Im Osten ist es die PJAK, eine Filiale der PKK, die in ausländisches Territorium einmarschiert, um dort jene Soldaten anzugreifen und zu töten, die der nationalen Sache – Kurdistan – im Wege stehen. Das Land heißt Iran und befindet sich im kalten Krieg mit den USA. Weshalb sich hier eine ganz andere Logik ergibt: Die PJAK wird von den USA weniger als terroristische Vereinigung behandelt als die PKK; man munkelt gar über inoffizielle Beziehungen mit offiziellen Vertretern (vgl. dazu auch Herzliche Beziehungen zu Terroristen). Dies behauptet auch ein PJAK-Führer gegenüber der New York Times:

But while the Americans call the P.K.K. terrorists, guerrilla commanders say P.J.A.K. has had “direct or indirect discussions” with American officials. They would not divulge any details of the discussions or the level of the officials involved, but they noted that the group’s leader, Rahman Haj-Ahmadi, visited Washington last summer.

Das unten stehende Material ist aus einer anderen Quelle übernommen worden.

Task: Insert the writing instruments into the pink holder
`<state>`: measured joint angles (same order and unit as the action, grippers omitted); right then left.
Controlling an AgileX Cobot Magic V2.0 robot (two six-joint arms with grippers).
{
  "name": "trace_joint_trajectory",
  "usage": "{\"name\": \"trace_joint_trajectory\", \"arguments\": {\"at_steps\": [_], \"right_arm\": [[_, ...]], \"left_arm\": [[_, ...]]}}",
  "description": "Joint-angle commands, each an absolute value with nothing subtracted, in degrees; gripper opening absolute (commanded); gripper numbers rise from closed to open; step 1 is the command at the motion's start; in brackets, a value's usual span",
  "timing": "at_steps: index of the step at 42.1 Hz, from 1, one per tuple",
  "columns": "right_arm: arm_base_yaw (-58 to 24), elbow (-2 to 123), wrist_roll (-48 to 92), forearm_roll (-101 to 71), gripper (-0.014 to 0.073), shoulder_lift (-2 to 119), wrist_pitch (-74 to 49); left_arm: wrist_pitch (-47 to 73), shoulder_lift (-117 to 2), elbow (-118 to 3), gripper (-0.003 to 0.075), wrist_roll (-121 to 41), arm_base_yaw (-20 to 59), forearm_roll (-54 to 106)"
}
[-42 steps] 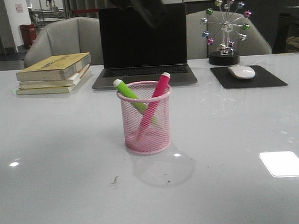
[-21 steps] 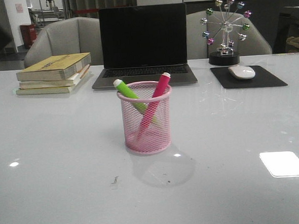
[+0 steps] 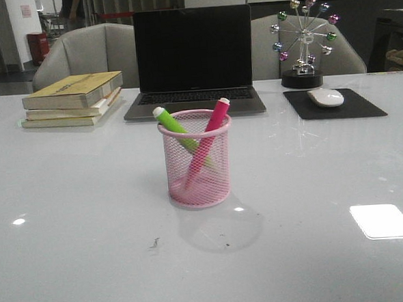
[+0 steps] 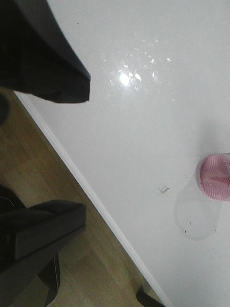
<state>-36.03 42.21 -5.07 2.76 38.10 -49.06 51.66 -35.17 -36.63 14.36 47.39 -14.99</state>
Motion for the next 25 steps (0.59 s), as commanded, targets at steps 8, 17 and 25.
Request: {"name": "trace_joint_trajectory", "arguments": {"at_steps": [8, 17, 25], "right_arm": [[-35.77, 38.3, -5.89, 5.62, 0.0434, 30.73, -45.28], [-35.77, 36.13, -5.89, 6.27, 0.0434, 29.42, -45.22], [-35.77, 36.13, -5.89, 6.27, 0.0284, 29.42, -44.8]], "left_arm": [[47.63, -34.83, -37.02, 0.044, 15.16, 47.79, -16.22], [46.2, -34.83, -37.02, 0.0298, 10.53, 47.79, -16.29], [46.19, -34.83, -37.02, 0.0143, 11.19, 47.79, -16.46]]}}
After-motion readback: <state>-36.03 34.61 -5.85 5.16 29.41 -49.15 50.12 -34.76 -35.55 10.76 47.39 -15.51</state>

Während im Westen auch Stimmen zu hören sind, wonach die türkische Armee sogar das moralische Recht habe, in den Nordirak einzumarschieren, um den PKK-Terroristen das Handwerk zu legen, sind solche anwaltschaftliche Stimmen für Iran in der Öffentlichkeit nicht zu hören. Und doch ist der Blutzoll für das Land hoch.

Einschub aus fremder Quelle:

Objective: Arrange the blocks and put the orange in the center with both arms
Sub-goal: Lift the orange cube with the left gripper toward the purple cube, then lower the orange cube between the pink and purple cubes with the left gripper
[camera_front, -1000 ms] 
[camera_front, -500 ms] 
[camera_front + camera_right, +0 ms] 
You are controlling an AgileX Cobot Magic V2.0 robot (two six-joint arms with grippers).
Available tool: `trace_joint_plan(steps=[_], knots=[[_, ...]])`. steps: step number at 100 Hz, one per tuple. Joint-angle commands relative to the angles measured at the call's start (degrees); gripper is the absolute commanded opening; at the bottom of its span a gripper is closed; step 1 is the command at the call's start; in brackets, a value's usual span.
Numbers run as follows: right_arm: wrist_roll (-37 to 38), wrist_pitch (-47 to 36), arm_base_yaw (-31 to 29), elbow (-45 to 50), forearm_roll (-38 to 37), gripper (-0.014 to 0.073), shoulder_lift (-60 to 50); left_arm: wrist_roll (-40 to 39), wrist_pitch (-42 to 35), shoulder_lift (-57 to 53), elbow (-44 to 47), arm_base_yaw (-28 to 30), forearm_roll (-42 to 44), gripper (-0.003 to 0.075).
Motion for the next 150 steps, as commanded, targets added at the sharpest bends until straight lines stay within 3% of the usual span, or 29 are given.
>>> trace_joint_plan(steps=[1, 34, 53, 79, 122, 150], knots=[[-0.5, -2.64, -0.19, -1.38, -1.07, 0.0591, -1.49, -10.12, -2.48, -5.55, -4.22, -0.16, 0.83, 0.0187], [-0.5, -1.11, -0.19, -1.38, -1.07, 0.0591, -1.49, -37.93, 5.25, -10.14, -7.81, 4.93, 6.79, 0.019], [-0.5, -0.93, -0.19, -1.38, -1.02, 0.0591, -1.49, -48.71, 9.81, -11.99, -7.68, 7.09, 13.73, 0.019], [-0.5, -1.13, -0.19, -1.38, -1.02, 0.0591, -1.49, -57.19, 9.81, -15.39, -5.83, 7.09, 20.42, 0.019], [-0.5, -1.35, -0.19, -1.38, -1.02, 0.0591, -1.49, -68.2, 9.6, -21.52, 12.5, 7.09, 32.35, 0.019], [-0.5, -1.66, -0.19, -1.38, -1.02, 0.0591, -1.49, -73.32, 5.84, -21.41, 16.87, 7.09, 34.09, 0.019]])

Über den iranisch.kurdischen Konflikt ist kaum etwas zu hören. Doch steht es um die Kenntnis des anderen, türkisch-kurdischen, Konflikts tatsählich besser?

Ungeklärt ist zum Beispiel die Rolle Barsanis und wieviel Macht er tatsächlich über welche kurdischen Stämme hat. So wird der Kurdenführer zwar von politischen Kräften in der Türkei und vielen Medien als Schlüsselfigur in diesem Konflikt herausgestellt, womit unterstellt wird, dass der Mann die Macht habe, die PKK-Sprengel im irakischen Kurdistan zu kontrollieren. Woher man aber diese Gewißheit nimmt, ist unklar. Mit den Huldigungen des demokratischen irakischen Nordens wurde ganz vergessen, was lange Zeit als typisch für diese Region galt: Dass die Kurden eine nach Stämmen ("Asiret") gegliederte und organisierte Vokksgruppe sind.

Man kann davon ausgehen, dass sich daran trotz Bemühungen um staatliche und zivilgesellschaftliche Strukturen in den letzten vier Jahren, seit dem Einmarsch der USA und ihrer Verbündeten, nichts Entscheidendes verändert hat. Die demokratischen Institutionen funktionieren oft weniger nach formellen als nach informellen Regeln und Strukturen. So stehen die beiden großen Parteien, PUK und KDP, welche die irakische Kurdenregion beherrschen, weniger für unterschiedliche politische Programme als für die beiden führenden Clans.

Wem gilt welche Loyalität? Mit relativ hoher Wahrscheinlichkeit ist anzunehmen, dass die Loyalität eben nicht unbedingt den demokratischen Institutionen gilt, sondern eher bestimmten Personen. Es ist zumindest zweifelhaft, dass die Kämpfer der PKK allesamt dem Barsani-Clan Gefolgschaft leisten, wie es überhaupt schwierig sein dürfte, die Loyalitäten und Hierarchien der PKK-Kämpfer (und der Peschmerga-Kämpfer) im Einzelnen zu klären.

Es ist also fragwürdig, ob Barsani oder ein anderer kurdischer Politiker im Nordirak selbst bei guten Willen in der Lage wäre zu garantieren, dass den PKK-Kämpfern, denen große Sympathien in der kurdischen Bevölkerung (und bei manchen Peschmerga-Truppen) nachgesagt werden, weder Unterschlupf noch Hilfeleistungen gewährt werden.